▶ [What you need to do] Copy each record below faithfully, leaving out images.

╭──

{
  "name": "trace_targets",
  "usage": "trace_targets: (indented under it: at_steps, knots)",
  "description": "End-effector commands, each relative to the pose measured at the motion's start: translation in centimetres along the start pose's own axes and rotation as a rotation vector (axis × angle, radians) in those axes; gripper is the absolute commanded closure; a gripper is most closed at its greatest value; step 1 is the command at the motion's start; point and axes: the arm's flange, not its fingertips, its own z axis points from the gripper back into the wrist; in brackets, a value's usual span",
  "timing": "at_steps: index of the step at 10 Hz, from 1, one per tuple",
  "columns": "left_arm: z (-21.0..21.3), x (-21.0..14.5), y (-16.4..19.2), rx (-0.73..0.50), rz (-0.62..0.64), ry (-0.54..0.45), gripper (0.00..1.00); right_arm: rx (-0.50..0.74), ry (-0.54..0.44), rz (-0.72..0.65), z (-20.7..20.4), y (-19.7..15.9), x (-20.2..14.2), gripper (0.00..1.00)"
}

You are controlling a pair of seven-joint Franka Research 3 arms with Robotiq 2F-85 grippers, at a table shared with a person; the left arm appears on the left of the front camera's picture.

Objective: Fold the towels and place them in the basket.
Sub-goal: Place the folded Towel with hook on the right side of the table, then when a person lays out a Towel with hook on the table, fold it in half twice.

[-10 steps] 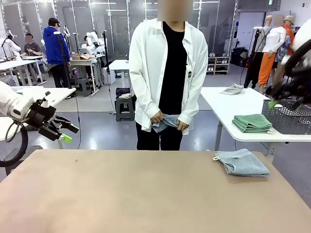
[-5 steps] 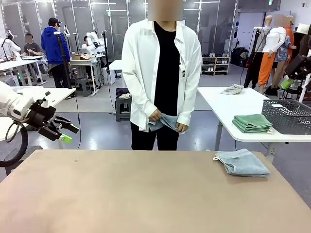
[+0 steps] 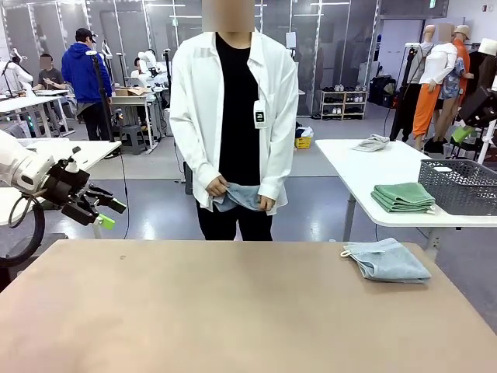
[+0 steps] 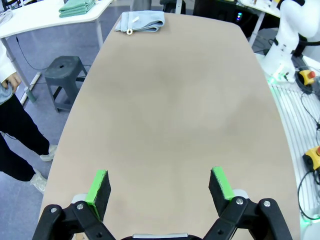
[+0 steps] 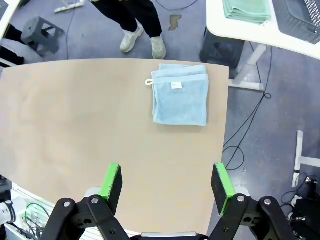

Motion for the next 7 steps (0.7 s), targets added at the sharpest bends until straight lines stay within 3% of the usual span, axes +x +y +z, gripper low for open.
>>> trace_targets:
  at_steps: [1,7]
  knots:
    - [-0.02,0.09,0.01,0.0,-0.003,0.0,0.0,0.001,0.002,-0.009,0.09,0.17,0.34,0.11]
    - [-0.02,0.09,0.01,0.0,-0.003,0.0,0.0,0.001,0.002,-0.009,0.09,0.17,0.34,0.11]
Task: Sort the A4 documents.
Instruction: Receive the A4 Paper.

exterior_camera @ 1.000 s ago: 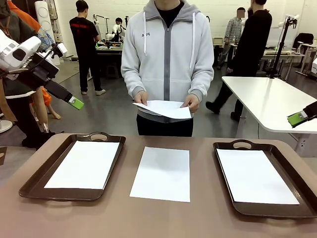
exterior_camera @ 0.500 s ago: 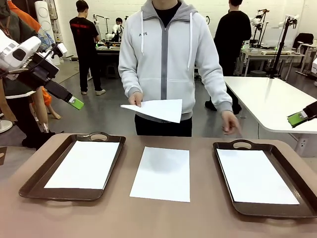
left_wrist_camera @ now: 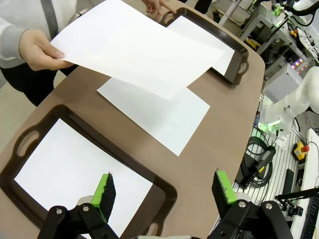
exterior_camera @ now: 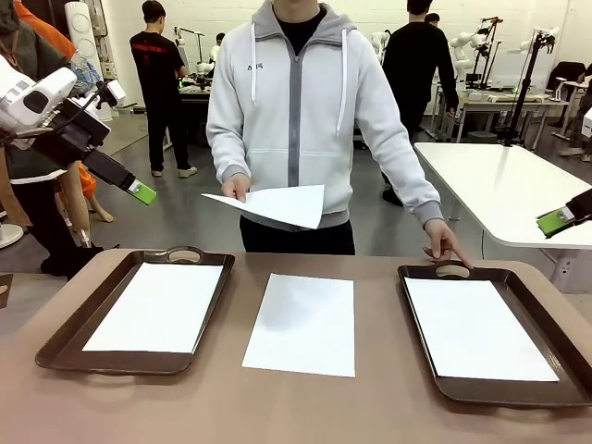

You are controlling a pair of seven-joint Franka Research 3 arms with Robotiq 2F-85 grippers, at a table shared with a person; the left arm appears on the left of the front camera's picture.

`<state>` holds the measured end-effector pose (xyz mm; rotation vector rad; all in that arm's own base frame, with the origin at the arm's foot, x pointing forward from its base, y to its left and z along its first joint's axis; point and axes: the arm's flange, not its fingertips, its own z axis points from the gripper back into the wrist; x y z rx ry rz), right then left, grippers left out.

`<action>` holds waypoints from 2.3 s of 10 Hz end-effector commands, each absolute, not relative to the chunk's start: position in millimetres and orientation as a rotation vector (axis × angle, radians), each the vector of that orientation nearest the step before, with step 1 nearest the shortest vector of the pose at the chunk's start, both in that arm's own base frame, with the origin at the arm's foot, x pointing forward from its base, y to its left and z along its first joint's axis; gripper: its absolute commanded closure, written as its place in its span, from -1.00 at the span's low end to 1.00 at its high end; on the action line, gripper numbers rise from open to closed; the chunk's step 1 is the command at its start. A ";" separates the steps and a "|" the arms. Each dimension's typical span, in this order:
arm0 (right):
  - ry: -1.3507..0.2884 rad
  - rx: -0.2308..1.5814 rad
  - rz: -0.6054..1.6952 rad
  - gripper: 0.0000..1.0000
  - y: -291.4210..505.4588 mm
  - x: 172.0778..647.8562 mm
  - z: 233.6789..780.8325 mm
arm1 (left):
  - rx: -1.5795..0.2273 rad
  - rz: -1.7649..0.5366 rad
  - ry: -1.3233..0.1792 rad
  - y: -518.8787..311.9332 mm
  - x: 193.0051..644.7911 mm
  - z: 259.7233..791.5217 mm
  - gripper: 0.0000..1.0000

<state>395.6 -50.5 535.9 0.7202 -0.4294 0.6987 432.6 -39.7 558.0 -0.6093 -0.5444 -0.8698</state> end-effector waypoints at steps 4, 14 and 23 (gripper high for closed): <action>-0.432 0.730 0.705 -1.00 -50.0 396.3 535.2 | -0.607 -0.864 -0.545 -39.4 432.8 558.2 -1.00; -0.338 0.828 0.658 -1.00 -40.6 415.5 515.7 | -0.607 -0.864 -0.545 -39.4 432.8 558.2 -1.00; -0.193 1.285 0.334 -1.00 47.9 522.8 445.8 | -0.607 -0.864 -0.545 -39.4 432.8 558.2 -1.00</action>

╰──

▶ [Exercise result]
{
  "name": "trace_targets",
  "usage": "trace_targets: (indented under it: at_steps, knots)",
  "description": "End-effector commands, each relative to the pose measured at the motion's start: translation in centimetres along the start pose's own axes and rotation as a rotation vector (axis × angle, radians) in those axes; gripper is the absolute commanded closure; a gripper is most closed at its greatest value; step 1 is the command at the motion's start; point and axes: the arm's flange, not its fingertips, its own z axis points from the gripper back into the wrist; in brackets, a value's usual span",
  "timing": "at_steps: index of the step at 10 Hz, from 1, one per tuple",
  "columns": "left_arm: z (-21.0..21.3), x (-21.0..14.5), y (-16.4..19.2), rx (-0.73..0.50), rz (-0.62..0.64), ry (-0.54..0.45), gripper (0.00..1.00); right_arm: rx (-0.50..0.74), ry (-0.54..0.44), rz (-0.72..0.65), z (-20.7..20.4), y (-19.7..15.9), x (-20.2..14.2), gripper (0.00..1.00)"
}

You are controlling a pair of seven-joint Franka Research 3 arms with Robotiq 2F-85 grippers, at a table shared with a person; the left arm appears on the left of the front camera's picture.

Objective: Fold the towels and place them in the basket.
Sub-goal: Place the folded Towel with hook on the right side of the table, then when a person lays out a Towel with hook on the table, fold it in half twice.

[-10 steps] 
[-5 steps] 
[+0 steps] 
[+0 steps] 
[+0 steps] 

Motion for the next 7 steps (0.7 s), targets added at the sharpest bends until straight lines stay within 3% of the usual span, axes +x +y +z, gripper low for open.
>>> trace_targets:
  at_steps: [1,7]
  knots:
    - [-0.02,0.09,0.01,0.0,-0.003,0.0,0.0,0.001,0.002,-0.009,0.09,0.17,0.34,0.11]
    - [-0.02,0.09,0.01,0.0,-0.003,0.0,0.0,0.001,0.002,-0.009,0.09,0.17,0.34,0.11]
Task: Sort the A4 documents.
Instruction: Receive the A4 Paper.

exterior_camera @ 1.000 s ago: 
exterior_camera @ 0.500 s ago: 
left_wrist_camera @ now: 
exterior_camera @ now: 

You are controlling a pair of seven-joint Franka Research 3 arms with Robotiq 2F-85 grippers, at a table shared with a person; the left arm appears on the left of the front camera's picture.

`<state>` holds the measured end-effector pose (xyz mm; rotation vector rad; all in that arm's own base frame, with the origin at the arm's foot, x pointing forward from its base, y to its left and z along its first joint's axis; point and axes: the arm's flange, not its fingertips, its own z axis points from the gripper back into the wrist; x y z rx ry rz), right then left, grippers left out.

`<action>` holds waypoints from 2.3 s of 10 Hz end-effector commands, each absolute, not relative to the chunk's start: position in millimetres and orientation as a rotation vector (axis × angle, radians), each the vector of that orientation nearest the step before, with step 1 nearest the shortest vector of the pose at the chunk's start, both in that arm's own base frame, with the origin at the arm's foot, x pointing forward from its base, y to its left and z along its first joint's axis; gripper: its absolute commanded closure, written as its place in its span, from -1.00 at the span's low end to 1.00 at its high end; on the action line, gripper numbers rise from open to closed; the chunk's step 1 is the command at its start. A ";" separates the steps and a "|" the arms. Each dimension's typical span, in this order:
arm0 (right):
  - ry: -1.3507..0.2884 rad
  - rx: -0.2308..1.5814 rad
  - rz: -0.6054..1.6952 rad
  - gripper: 0.0000..1.0000
  - y: -291.4210..505.4588 mm
  - x: 172.0778..647.8562 mm
  - z: 233.6789..780.8325 mm
arm1 (left):
  - rx: -1.5795..0.2273 rad
  - rz: -1.7649..0.5366 rad
  - ry: -1.3233..0.1792 rad
  - y: -518.8787..311.9332 mm
  - x: 193.0051..644.7911 mm
  - z: 259.7233..791.5217 mm
  - gripper: 0.0000..1.0000

<state>395.6 -50.5 535.9 0.7202 -0.4294 0.6987 432.6 -39.7 558.0 -0.6093 -0.5444 -0.8698</state> end-effector waypoints at steps 4, 14 and 23 (gripper high for closed): <action>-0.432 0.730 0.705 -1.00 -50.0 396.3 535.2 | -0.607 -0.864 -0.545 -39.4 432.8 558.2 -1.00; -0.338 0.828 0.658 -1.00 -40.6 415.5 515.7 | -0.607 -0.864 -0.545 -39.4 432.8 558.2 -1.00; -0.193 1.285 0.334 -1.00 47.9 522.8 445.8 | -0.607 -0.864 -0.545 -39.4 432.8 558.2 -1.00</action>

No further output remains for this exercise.